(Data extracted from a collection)
☆ ☆ ☆ ☆ ☆ ☆ ☆

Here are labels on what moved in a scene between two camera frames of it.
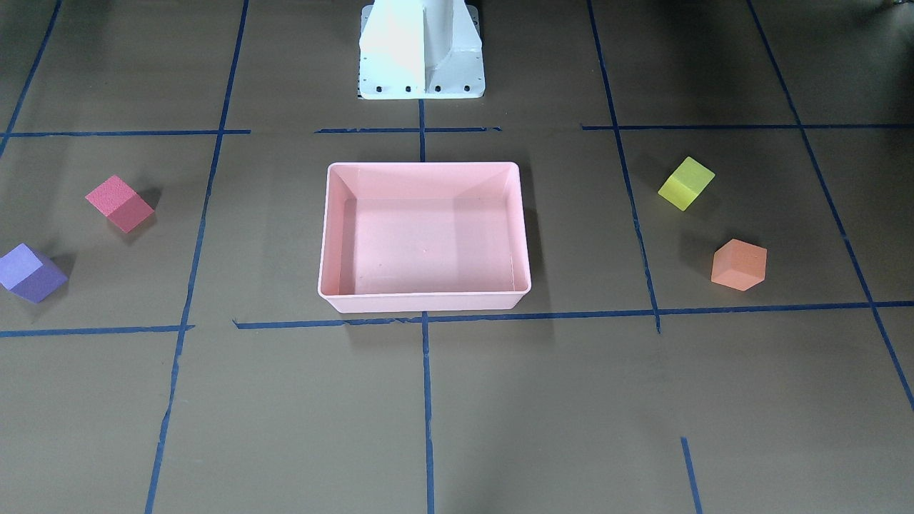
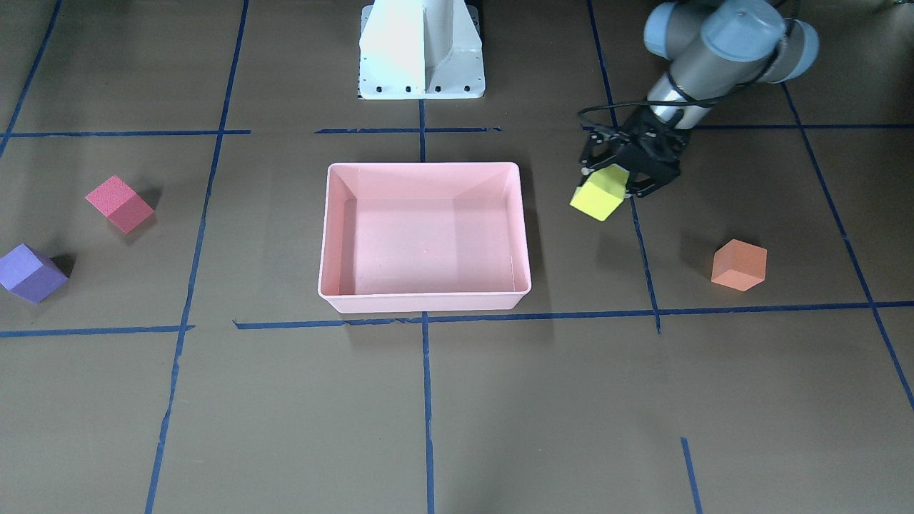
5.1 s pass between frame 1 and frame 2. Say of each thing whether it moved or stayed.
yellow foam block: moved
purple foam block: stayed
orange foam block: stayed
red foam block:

☆ ☆ ☆ ☆ ☆ ☆ ☆

Directions for this task »
Identify the lines of the data that contain the word "between". Copy each of them.

Response »
Here are labels on what moved in a scene between two camera frames of it.
5.1 s pass between frame 1 and frame 2. Say of each thing whether it moved or stayed.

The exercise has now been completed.